7 February 2017
— Snowing like a banshee out there!
Good Morning All,
As kids we sometimes said someone was laughing like a banshee. I had no clue what a banshee was, but back then I had no need to look it up since a banshee was like whoever it was laughing like that.
So, just now, sixty odd years later, I looked it up. Wikipedia says: “From Irish mythology, a woman of the fairy mound, a female spirit who heralds the death of a family member, usually by shrieking or keening.”
That definition stands to reason, given the Irish neighborhood in which I grew up, given the rich Irish culture seeping into me, unbeknownst to my lucky self. (And given, not least, the deep and abiding sense of Irish morbidity!)
Anyway, it is not actually snowing like a banshee here at the moment, no winds moaning and wailing in the eaves. Rather, a gentle snow fall slanting in on an easterly breeze across my two large south-facing picture windows. The flakes finding shelter in under the gutters are mostly dime-sized, but there is an occasional and nearly weightless quarter floating down among them. I have been leaning back in my desk chair for a good twenty minutes, not attending to my morning Day Book regimen, but being entirely mesmerized by the falling snow, the first proper snow of the year, what the poet and short story writer Conrad Aiken refers to as “silent snow, secret snow.”
Well, not entirely sitting. Because of the two inches of snow cover, my fine feathered friends are here in abundance. As such, I did get off my backside long enough to go out and put double rations of black sunflower seeds into my two hanging feeders and the large octagonal-roofed feeder the former owner secured to a back fence post. Under these, I spread the mix of wild-fowl seed for the larger birds, and from the branches of the apple tree hung a few more golf-ball sized mixtures of seed-and-fat wrapped in green plastic nets.
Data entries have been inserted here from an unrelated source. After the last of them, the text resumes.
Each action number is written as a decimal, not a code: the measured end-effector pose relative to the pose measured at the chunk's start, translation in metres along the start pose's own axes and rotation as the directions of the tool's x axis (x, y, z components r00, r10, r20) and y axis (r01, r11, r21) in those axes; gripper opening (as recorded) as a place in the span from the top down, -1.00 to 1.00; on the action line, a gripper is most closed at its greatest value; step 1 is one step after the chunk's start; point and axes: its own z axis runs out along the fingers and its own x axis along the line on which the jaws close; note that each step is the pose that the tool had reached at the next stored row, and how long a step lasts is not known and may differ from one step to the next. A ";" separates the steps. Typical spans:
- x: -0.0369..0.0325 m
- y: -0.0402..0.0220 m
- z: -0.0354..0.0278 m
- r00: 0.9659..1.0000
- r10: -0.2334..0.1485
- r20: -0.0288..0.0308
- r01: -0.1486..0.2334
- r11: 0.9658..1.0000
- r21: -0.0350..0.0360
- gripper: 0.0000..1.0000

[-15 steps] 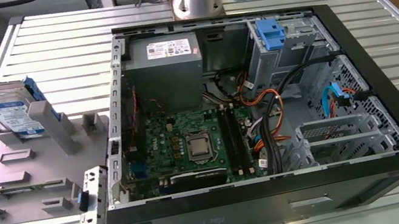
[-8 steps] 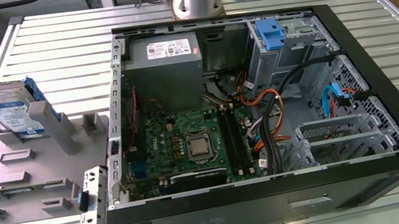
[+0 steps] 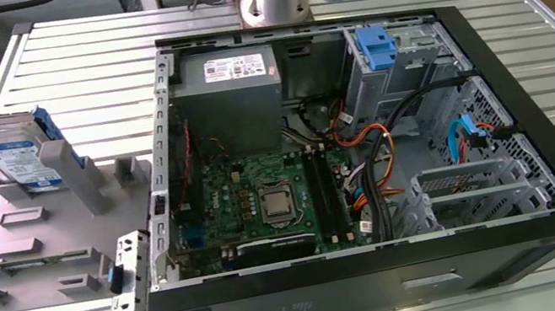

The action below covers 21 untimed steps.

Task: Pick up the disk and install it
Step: 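Pick up the disk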

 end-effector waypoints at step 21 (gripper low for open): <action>0.0000 0.0000 0.0001 0.963 -0.269 -0.011 0.269 0.963 -0.008 0.79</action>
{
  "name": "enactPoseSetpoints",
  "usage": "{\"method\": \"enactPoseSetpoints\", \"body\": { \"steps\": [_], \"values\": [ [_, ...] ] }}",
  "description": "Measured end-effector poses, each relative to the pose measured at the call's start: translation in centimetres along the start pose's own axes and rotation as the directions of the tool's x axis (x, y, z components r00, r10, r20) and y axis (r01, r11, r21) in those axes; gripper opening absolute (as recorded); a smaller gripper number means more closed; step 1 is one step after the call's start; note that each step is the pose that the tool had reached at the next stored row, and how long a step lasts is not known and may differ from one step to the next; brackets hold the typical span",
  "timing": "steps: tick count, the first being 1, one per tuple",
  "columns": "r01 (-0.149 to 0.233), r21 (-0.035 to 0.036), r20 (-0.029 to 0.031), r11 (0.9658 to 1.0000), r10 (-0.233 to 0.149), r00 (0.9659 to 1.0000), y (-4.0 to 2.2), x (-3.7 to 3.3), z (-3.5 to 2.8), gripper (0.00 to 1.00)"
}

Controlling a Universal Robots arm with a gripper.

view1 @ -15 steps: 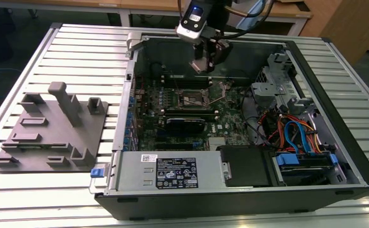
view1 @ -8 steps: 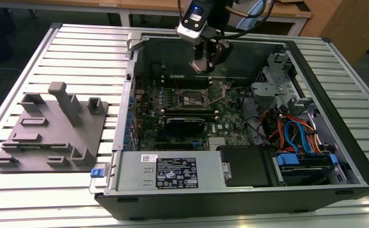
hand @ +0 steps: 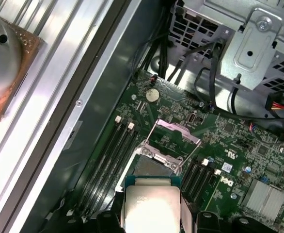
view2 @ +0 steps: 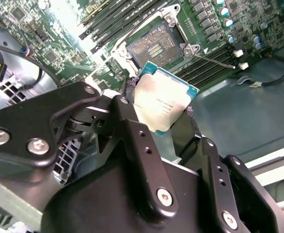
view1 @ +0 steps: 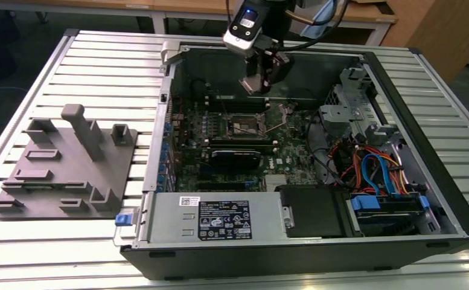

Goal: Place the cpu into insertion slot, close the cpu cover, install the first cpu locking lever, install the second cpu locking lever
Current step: 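Place the cpu into insertion slot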

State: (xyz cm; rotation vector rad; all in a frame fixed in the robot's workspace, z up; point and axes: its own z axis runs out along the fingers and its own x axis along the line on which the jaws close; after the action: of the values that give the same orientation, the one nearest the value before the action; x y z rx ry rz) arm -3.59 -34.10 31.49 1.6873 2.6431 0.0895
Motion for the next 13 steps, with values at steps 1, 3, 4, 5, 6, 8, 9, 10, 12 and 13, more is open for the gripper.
{"method": "enactPoseSetpoints", "body": {
  "steps": [1,3,4,5,6,8,9,10,12,13],
  "values": [
    [-0.014,-0.0001,0.0005,0.9999,0.014,0.9999,0.0,0.0,0.02,0.54],
    [-0.043,0.0,0.0014,0.9991,0.043,0.9991,0.0,0.0,0.09,0.54],
    [-0.055,0.0011,0.0015,0.9985,0.055,0.9985,-0.01,0.0,0.13,0.54],
    [-0.065,0.0029,0.0011,0.9979,0.065,0.9979,-0.01,0.0,0.19,0.54],
    [-0.07,0.0057,0.0003,0.9976,0.07,0.9976,-0.01,-0.01,0.24,0.54],
    [-0.07,0.0107,-0.0014,0.9975,0.071,0.9975,-0.02,-0.01,0.29,0.54],
    [-0.071,0.0108,-0.0014,0.9974,0.071,0.9975,-0.02,-0.01,0.29,0.54],
    [-0.071,0.0109,-0.0015,0.9974,0.071,0.9975,-0.02,-0.01,0.29,0.54],
    [-0.071,0.0108,-0.0016,0.9974,0.071,0.9975,-0.02,-0.01,0.29,0.54],
    [-0.071,0.0108,-0.0016,0.9974,0.071,0.9975,-0.02,-0.01,0.29,0.54]
  ]
}}
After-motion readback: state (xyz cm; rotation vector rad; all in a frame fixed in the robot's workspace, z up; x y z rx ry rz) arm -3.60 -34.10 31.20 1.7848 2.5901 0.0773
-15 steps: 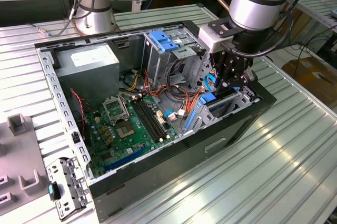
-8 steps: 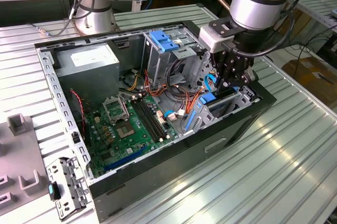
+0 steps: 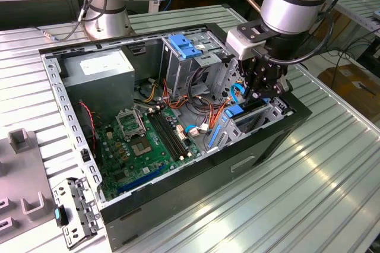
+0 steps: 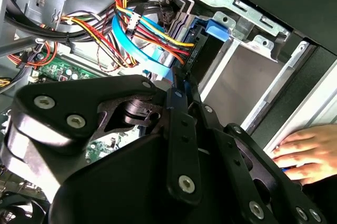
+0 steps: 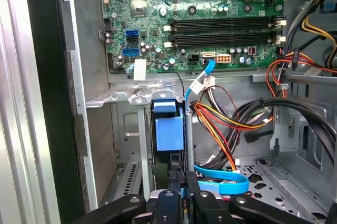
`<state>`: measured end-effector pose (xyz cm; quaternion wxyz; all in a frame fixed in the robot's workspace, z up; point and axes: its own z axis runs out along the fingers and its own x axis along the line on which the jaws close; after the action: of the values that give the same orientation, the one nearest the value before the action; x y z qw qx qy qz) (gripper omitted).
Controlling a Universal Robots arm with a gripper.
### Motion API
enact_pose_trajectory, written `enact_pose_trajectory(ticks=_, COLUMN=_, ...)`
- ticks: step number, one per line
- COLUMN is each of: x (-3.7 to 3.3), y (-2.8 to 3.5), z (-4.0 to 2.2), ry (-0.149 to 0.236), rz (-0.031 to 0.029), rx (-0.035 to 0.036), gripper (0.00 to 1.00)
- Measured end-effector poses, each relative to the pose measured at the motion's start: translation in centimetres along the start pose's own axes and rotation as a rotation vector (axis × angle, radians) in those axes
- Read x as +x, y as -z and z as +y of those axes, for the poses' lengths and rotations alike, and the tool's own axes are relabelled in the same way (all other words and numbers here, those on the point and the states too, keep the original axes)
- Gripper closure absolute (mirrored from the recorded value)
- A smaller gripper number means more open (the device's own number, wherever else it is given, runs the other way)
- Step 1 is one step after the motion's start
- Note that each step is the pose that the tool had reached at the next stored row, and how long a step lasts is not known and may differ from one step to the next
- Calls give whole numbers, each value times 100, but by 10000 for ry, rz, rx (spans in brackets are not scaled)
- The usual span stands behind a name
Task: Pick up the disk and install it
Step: 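Insert the second disk wire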
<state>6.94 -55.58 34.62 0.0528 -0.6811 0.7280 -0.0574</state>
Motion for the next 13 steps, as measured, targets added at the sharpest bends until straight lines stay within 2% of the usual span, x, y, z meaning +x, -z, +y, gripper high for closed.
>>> enact_pose_trajectory(ticks=13, x=14, y=-52, z=5, ry=1, rz=-5, rx=-2, gripper=84)
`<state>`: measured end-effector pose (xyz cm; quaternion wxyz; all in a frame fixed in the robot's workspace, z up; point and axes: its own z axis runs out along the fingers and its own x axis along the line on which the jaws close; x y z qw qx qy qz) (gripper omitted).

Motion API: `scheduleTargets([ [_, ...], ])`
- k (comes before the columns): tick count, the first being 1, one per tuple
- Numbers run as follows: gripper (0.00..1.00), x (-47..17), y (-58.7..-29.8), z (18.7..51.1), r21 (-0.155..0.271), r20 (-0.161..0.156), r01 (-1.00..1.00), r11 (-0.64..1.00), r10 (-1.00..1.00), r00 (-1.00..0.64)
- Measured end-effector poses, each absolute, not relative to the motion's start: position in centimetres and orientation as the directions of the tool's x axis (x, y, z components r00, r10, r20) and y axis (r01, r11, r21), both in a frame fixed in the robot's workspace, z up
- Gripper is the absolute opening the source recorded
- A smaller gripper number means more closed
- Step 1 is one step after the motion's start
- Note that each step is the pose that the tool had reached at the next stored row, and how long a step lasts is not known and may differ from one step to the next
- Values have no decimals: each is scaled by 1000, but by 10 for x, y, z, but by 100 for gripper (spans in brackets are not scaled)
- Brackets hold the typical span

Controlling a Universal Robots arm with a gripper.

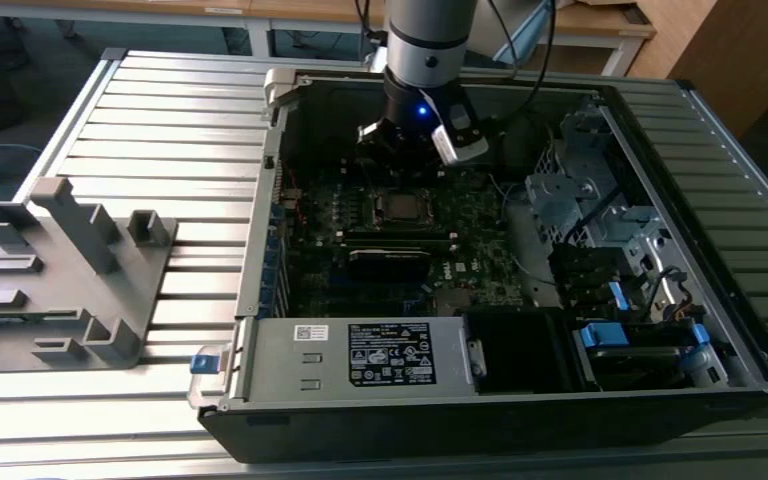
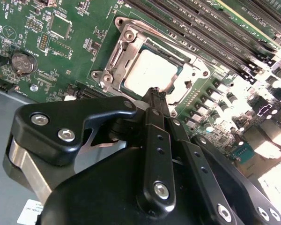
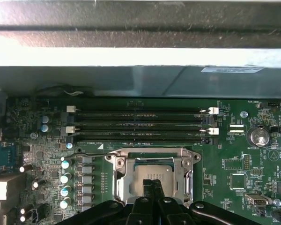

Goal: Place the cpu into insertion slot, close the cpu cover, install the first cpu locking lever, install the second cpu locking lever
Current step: 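Close the cpu cover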

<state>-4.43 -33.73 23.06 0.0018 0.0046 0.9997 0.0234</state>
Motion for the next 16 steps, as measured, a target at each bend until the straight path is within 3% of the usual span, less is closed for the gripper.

As if that were not enough to prove me to be one of those environment liberals encouraging sloth and welfare cheats among the local bird population, I put a cupful of already shelled sunflower seeds into the standing birch feeder on my patio. I have let it be known to the pushy sparrows and blue tits that those seeds are primarily for the goldfinches since those little darlings seem unable to shell the big seeds by themselves.
Go Well and Stay Well,
Bhekaron
P.S. The inimitable Jennifer, as you have read, asks whether the astronauts didn’t land on 20 July 1969. The answer is, yeah, Armstrong and one of those two other stiffs did. But that was just practice. The real landing was the Apollo 14 crew on my birthday in 1971, thank you very much. I mean you must have seen the multi-colored banner attached just under the fake-flapping flag: Hi, Bheka! Many Happy Returns on Your Day!